Toutes les dépenses vont être concentrées sur un petit volume de produits, donc nécessairement, puisqu'il y a moins de volume, il y a moins de revenus. Il y a des usines qui estiment que trois ou quatre semaines de production, c'est ce que ce sera pour cette année, indique la directrice générale de l'Association des transformateurs de crabe du Nouveau-Brunswick, Johanne Losier.

Johanne Losier, directrice générale de l'Association des transformateurs de crabe du Nouveau-Brunswick.

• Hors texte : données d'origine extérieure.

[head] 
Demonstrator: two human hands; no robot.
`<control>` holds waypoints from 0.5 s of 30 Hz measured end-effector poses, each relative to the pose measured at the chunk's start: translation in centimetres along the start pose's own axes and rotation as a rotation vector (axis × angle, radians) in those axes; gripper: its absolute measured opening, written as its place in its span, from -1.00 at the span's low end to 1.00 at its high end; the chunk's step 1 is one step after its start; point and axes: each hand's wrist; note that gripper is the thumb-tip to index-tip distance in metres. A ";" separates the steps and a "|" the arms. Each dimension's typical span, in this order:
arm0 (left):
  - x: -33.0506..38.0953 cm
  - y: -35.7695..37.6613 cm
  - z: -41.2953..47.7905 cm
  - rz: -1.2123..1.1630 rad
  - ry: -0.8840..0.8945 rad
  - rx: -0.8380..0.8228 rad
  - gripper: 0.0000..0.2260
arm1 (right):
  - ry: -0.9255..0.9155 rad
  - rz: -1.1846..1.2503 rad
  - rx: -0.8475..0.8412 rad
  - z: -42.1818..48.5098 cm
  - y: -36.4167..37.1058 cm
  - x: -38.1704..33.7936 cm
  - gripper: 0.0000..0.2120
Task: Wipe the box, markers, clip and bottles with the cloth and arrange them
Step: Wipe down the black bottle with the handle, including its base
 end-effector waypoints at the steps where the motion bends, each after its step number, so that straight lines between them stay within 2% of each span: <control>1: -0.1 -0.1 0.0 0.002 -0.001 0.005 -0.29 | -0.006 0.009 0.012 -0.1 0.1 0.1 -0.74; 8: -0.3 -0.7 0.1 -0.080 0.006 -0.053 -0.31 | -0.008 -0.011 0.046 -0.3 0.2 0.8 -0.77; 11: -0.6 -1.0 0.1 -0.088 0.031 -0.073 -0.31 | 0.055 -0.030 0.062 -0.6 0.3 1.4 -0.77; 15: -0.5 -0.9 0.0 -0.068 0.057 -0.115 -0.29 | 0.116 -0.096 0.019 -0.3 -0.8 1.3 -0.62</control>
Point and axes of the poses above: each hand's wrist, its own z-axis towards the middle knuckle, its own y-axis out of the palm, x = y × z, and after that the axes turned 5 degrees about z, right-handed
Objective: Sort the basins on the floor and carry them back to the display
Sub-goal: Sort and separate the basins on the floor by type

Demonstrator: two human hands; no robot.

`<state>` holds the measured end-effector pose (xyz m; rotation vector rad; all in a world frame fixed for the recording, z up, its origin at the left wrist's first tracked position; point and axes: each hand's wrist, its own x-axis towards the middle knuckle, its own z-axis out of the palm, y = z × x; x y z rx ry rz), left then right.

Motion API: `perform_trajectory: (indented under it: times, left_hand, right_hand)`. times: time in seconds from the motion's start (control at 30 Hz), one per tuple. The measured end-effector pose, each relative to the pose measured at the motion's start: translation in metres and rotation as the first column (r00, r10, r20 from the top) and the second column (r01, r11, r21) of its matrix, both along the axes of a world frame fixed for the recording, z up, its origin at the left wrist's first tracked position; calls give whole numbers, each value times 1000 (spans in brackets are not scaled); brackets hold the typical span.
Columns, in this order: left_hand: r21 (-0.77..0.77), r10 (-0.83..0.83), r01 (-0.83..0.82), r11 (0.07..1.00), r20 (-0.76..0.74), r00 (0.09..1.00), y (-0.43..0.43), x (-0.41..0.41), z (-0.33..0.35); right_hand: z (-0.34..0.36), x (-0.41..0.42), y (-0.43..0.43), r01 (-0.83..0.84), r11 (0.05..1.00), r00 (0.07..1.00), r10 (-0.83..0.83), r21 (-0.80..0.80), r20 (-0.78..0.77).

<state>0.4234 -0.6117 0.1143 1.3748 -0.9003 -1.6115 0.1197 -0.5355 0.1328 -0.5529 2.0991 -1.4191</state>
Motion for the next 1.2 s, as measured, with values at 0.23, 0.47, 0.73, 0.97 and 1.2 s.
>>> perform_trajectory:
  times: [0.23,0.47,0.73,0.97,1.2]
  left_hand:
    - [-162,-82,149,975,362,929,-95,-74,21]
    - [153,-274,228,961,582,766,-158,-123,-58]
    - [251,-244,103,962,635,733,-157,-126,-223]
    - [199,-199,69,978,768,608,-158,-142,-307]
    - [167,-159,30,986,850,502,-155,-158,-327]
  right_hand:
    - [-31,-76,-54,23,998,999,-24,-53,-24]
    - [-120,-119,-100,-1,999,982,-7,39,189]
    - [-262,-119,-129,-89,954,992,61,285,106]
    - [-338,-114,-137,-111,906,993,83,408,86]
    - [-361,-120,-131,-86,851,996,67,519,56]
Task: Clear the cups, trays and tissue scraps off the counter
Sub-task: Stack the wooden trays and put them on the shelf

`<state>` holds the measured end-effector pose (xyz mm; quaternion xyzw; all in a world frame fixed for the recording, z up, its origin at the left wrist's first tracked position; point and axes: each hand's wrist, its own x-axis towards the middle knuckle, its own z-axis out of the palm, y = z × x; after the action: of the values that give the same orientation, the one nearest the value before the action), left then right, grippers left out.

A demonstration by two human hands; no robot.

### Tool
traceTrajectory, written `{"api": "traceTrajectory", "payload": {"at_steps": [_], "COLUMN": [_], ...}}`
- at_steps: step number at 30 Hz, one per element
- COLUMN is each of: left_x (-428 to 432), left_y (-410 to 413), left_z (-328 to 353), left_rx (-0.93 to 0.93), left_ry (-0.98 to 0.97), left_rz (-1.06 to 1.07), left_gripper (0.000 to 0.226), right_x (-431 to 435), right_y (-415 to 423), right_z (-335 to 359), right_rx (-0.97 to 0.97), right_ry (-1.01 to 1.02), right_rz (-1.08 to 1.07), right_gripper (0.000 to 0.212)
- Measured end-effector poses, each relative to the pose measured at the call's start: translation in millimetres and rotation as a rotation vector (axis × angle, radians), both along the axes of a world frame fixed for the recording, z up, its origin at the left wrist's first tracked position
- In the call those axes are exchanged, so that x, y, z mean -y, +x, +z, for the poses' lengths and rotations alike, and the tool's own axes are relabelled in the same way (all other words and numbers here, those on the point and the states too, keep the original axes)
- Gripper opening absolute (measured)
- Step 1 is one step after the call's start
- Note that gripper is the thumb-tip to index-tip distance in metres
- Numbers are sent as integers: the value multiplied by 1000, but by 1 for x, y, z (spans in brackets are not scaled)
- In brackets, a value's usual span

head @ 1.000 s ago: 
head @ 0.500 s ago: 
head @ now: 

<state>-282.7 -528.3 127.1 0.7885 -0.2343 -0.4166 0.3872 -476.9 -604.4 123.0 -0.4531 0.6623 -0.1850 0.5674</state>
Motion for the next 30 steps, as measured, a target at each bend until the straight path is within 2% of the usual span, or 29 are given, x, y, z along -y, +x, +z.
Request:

Photo : Radio-Canada / Réal Fradette
Plusieurs autres facteurs entrent en ligne de compte, dont l’incertitude dans le marché, les coûts de production, le coût pour faire venir des travailleurs étrangers, les salaires en forte augmentation, la hausse du carburant, la date de sortie en mer des crabiers et la compétition de Terre-Neuve, notamment.
Tout le monde est soumis à ces conditions-là, ce sera difficile pour tout le monde, toutes les usines sont dans la même situation.
Des travailleurs inquiets
Avec la hausse du coût du carburant qui peut représenter de 30 à 50 % des coûts d’exploitation, les pêcheurs pourraient être tentés de réduire leur fréquence de sortie en mer afin de diminuer les frais, estime Fernand Thibodeau, porte-parole du groupe Aide de soutien des travailleurs des industries saisonnières.

Fernand Thibodeau est le porte-parole du groupe Aide de soutien des travailleurs des industries saisonnières.
Photo : Radio-Canada / Réal Fradette
Avec le coût de l'essence, nos pêcheurs vont essayer de faire ça le plus [vite possible] pour prendre leur quota au niveau du crabe.
Le militant s'inquète pour les travailleurs d'usine. Il croit que cela illustre l'importance d'une réforme de l'assurance-emploi.
Le comité des glaces n’a toujours pas déterminé de date d’ouverture de la pêche au crabe des neiges, en raison des glaces toujours présentes dans les havres et les ports de la Péninsule acadienne.